> **Exercise description**:
Your task is to find every line of the data that holds the string "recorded" and copy it.

> **Stored data**:
--------------------------------------------------

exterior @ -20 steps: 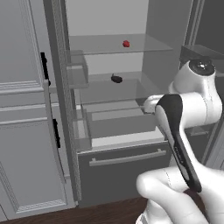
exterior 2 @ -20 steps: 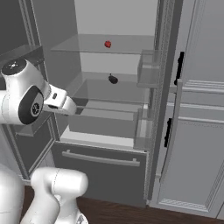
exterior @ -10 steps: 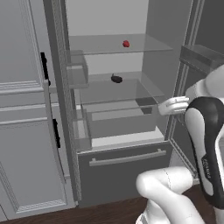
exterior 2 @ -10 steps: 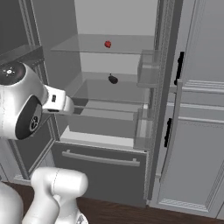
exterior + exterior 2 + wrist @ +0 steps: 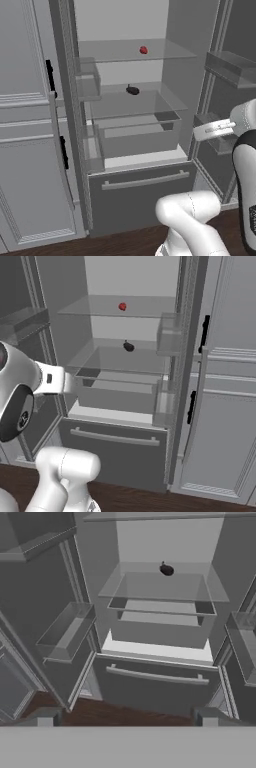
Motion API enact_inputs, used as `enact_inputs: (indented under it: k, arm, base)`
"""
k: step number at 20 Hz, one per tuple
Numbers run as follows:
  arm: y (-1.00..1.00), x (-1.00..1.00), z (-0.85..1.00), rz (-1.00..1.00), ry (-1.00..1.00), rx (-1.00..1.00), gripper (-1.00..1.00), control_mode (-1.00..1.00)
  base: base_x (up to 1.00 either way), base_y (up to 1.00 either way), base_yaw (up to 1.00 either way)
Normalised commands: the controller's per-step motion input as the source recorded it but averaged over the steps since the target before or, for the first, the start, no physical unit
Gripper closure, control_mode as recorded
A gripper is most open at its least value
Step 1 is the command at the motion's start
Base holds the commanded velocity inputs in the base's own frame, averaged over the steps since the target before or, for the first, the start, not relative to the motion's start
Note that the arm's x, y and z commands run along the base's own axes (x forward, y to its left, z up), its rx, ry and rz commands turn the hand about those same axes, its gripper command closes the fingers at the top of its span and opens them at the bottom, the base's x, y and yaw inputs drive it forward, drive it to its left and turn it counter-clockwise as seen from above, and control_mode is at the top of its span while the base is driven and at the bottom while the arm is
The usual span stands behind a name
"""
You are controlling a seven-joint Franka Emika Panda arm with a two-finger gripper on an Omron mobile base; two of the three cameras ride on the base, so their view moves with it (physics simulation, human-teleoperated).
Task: Take the strawberry from the fridge and place it on top of the pancake, located on the dining counter.
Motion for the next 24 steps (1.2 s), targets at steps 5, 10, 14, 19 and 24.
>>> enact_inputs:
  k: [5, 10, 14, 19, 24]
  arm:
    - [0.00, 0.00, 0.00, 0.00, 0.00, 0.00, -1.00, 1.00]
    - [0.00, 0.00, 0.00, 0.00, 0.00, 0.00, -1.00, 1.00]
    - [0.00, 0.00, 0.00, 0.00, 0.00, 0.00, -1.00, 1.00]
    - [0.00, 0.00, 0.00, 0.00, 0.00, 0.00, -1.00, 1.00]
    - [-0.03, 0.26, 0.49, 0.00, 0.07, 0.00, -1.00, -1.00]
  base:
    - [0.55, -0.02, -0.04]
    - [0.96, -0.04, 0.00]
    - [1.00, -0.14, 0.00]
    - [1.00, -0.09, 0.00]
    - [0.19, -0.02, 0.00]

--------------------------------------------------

> **Answer to this problem**:
Normalised commands: the controller's per-step motion input as the source recorded it but averaged over the steps since the target before or, for the first, the start, no physical unit
Gripper closure, control_mode as recorded

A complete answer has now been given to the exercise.